Chaque corporation a ses spécificités, certains ont besoin d’un seau de vapeur, d’autres d’outils plus spécifiques, dignes du Catalogue des objets introuvables de Carelman.

Les typographes doivent apprivoiser les machines à cintrer les guillemets ;
les dessinateurs doivent s’équiper de compas à tracer des ellipses et de points de fuite pour dessiner la perspective
et on peut demander à un mécanicien de roder la marche arrière, de faire le niveau du filtre à huile ou de vidanger les cristaux liquides de l’affichage du tableau de bord !
Pour les cuisiniers, voir Tour de main.

Les métiers du bâtiment ont de la ressource avec le marteau à bomber le verre, l’échelle à poser les plinthes, la lime à épaissir, le sachet de bulles à niveau (on a aussi une caisse à bulles dans l’imprimerie). Il faut noter que le marteau à deux manches, pour éviter de se taper sur les doigts n’a pas connu le succès qu’il mérite !

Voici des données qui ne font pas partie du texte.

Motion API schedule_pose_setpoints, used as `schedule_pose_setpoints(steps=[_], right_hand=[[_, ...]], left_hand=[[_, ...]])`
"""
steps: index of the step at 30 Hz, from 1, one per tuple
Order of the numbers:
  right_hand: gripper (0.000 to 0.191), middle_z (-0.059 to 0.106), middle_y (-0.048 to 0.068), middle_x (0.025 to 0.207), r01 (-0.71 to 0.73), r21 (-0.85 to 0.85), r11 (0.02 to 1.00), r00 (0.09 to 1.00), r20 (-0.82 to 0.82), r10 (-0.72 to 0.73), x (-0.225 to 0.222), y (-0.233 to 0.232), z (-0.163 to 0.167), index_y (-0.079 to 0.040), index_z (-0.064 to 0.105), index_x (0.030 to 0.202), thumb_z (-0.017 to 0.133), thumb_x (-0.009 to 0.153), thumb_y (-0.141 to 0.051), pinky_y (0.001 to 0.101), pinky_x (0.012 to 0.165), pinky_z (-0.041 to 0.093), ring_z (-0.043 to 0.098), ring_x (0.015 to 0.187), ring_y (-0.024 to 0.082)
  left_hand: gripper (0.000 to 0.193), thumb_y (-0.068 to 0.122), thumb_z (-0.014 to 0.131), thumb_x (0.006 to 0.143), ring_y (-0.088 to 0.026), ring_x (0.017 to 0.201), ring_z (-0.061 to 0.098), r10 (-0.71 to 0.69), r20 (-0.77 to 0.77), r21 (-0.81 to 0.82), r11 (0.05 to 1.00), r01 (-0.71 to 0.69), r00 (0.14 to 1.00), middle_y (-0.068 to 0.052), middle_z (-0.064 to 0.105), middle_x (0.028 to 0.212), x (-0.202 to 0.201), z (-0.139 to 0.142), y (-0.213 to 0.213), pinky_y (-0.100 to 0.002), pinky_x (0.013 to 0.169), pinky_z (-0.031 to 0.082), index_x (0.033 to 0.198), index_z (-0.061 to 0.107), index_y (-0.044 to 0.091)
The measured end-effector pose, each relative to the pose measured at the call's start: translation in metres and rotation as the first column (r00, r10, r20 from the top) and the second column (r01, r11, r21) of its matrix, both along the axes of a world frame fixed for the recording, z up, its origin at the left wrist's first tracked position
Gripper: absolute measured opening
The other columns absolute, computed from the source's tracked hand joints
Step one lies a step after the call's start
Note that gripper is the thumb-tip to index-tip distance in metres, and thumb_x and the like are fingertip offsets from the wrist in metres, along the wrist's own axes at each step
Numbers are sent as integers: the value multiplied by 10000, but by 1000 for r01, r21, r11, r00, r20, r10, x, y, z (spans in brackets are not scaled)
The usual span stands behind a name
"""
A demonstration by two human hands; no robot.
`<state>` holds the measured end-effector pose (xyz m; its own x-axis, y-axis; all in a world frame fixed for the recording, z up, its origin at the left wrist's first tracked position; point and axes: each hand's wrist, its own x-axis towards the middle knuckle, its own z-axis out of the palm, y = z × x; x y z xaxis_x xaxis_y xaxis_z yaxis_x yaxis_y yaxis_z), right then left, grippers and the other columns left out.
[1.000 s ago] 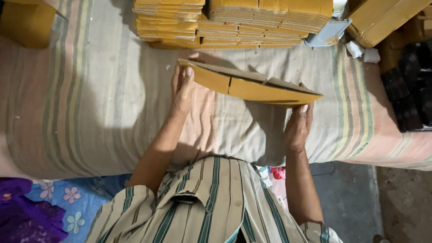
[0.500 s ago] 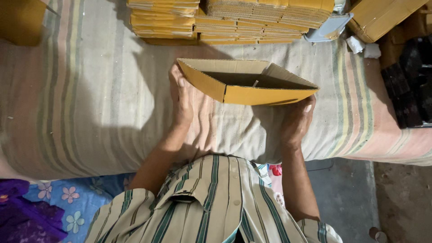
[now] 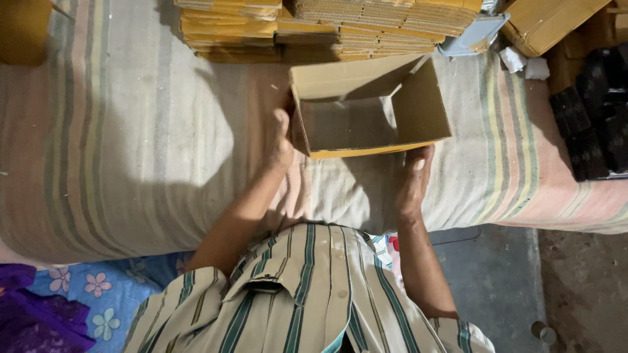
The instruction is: The person folds flat pre-cut yellow cardboard boxes into shape on a padded surface, pressing the creases and tucking the flaps by hand, then places each finished box onto a growing stack of folded boxes.
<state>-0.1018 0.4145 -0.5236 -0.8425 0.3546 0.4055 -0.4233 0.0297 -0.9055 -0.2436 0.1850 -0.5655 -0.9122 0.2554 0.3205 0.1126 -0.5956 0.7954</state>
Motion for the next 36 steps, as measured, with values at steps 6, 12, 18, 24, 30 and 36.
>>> schedule_pose_setpoints(steps=[6, 12, 18, 24, 30, 36], right_hand=[[833, 338, 175, 1662, 66, 197, 978, 988, 123, -91, 9, -2, 0, 22, 257, 1630, 447, 1089, -581, 428, 1298, 248, 319, 1560, 284], [897, 363, 183, 1665, 80, 96, 992, 997, -21, -78, -3, 8, 20, -17, 262, 1640, 562, 1035, -608, 474, 1323, 268, 352, 1571, 303], [862, 343, 181, 1667, 100, 291, 951, 992, -109, -71, -10, 23, 48, -34, 393, 1604, 631, 1000, -600, 451, 1280, 299, 360, 1567, 287], [817, 392, 177, 1634, 18, 237, 971, 988, -152, 19, -24, 25, 47, -26, 454, 1568, 724, 970, -512, 436, 1314, 290, 384, 1545, 285], [928, 414, 187, 1603, 12, 163, 987, 997, -80, 1, -23, 13, 43, -23, 319, 1606, 779, 935, -470, 447, 1317, 296, 388, 1536, 295], [932, 287, 181, 1679, 24, 256, 966, 992, -127, 9, -13, 11, 57, -70, 322, 1644, 754, 956, -528, 441, 1354, 233, 273, 1615, 296]], left_hand=[[997, 785, 519, 934, -222, 1353, 518, -138, 17, 98, 986, 136, 990, -102, 535, 1513, -53, 9, 26, -410, 1136, 475, 1595, 376, 53], [870, 716, 531, 955, -204, 1265, 531, 97, -207, -216, 966, -142, 974, -78, 538, 1481, -32, -32, 11, -374, 1049, 518, 1571, 358, 126], [753, 646, 542, 976, -185, 1177, 544, -41, -966, -259, 247, -934, 256, -53, 542, 1449, 0, -56, 6, -338, 962, 561, 1547, 340, 200], [606, 532, 586, 1010, -170, 1098, 576, -79, -874, -452, 498, -740, 480, -17, 572, 1405, -5, -47, 11, -322, 887, 603, 1508, 375, 259], [842, 492, 578, 981, -67, 1318, 475, -71, -997, -1, 314, -950, -23, 37, 358, 1622, -32, -33, 15, -251, 1054, 541, 1629, 90, 266], [1041, 500, 794, 843, -180, 1392, 500, -27, -385, -264, 961, -83, 923, -80, 443, 1557, -4, -8, -1, -347, 1163, 495, 1613, 255, 53]])
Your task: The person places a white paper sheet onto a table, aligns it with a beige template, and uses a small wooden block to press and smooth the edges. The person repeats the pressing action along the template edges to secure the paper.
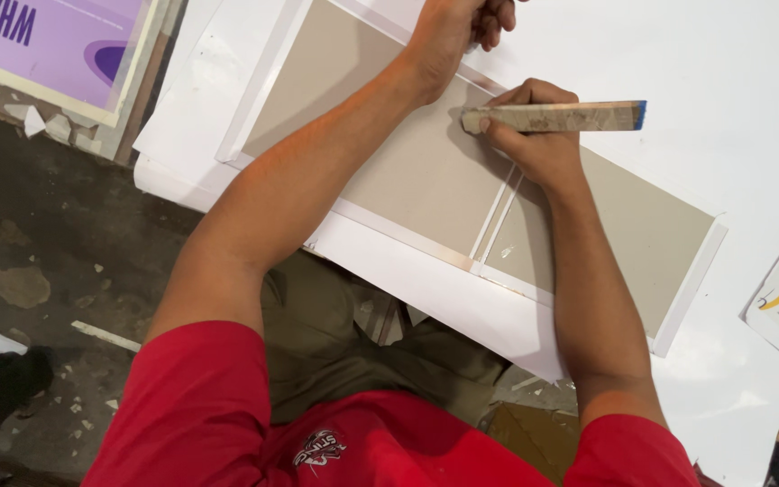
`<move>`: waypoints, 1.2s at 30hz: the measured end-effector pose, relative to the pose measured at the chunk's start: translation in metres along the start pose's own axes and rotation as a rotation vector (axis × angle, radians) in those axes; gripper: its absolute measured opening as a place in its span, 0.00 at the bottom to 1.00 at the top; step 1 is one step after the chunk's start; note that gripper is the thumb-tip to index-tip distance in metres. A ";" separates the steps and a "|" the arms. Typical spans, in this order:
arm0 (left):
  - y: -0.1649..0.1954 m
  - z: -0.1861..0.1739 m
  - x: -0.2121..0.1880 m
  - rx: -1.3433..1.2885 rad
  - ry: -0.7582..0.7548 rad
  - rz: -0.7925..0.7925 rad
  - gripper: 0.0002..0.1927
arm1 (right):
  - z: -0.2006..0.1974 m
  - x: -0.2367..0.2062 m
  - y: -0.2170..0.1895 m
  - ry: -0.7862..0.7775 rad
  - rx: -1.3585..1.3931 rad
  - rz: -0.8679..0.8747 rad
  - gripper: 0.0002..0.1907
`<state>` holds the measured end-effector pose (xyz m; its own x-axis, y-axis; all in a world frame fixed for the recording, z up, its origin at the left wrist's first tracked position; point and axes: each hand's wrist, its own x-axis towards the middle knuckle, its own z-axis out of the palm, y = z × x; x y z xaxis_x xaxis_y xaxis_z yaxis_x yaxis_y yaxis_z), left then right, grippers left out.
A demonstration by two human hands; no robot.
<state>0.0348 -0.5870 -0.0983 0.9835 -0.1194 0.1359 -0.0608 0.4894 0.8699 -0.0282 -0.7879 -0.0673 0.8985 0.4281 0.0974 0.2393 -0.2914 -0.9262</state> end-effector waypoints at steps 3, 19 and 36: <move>-0.002 0.000 -0.001 -0.006 -0.036 0.033 0.20 | -0.001 -0.001 0.001 0.032 -0.026 0.041 0.09; 0.001 0.005 -0.006 0.083 -0.161 0.041 0.26 | 0.005 -0.005 -0.020 -0.170 -0.022 -0.055 0.07; 0.008 0.027 -0.027 0.703 -0.448 0.486 0.25 | 0.002 -0.004 0.018 0.195 -0.433 -0.087 0.12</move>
<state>0.0031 -0.6030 -0.0820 0.6764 -0.4304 0.5977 -0.6756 -0.0393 0.7363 -0.0286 -0.7929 -0.0853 0.9106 0.3105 0.2728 0.4109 -0.6088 -0.6786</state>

Quant à l’armée, elle n’est pas en reste : tout le monde connait la clé du champ de tir mais il y a aussi celle de la barrière de dégel ! Dans les transmissions, on peut demander un paquet de faisceaux hertziens, une ligne de mire

Il ne faut pas croire que l’évolution des techniques a rendu ces demandes obsolètes, il s’en rajoute de nouvelles, par exemple, un informaticien peut avoir besoin d’un cable wifi !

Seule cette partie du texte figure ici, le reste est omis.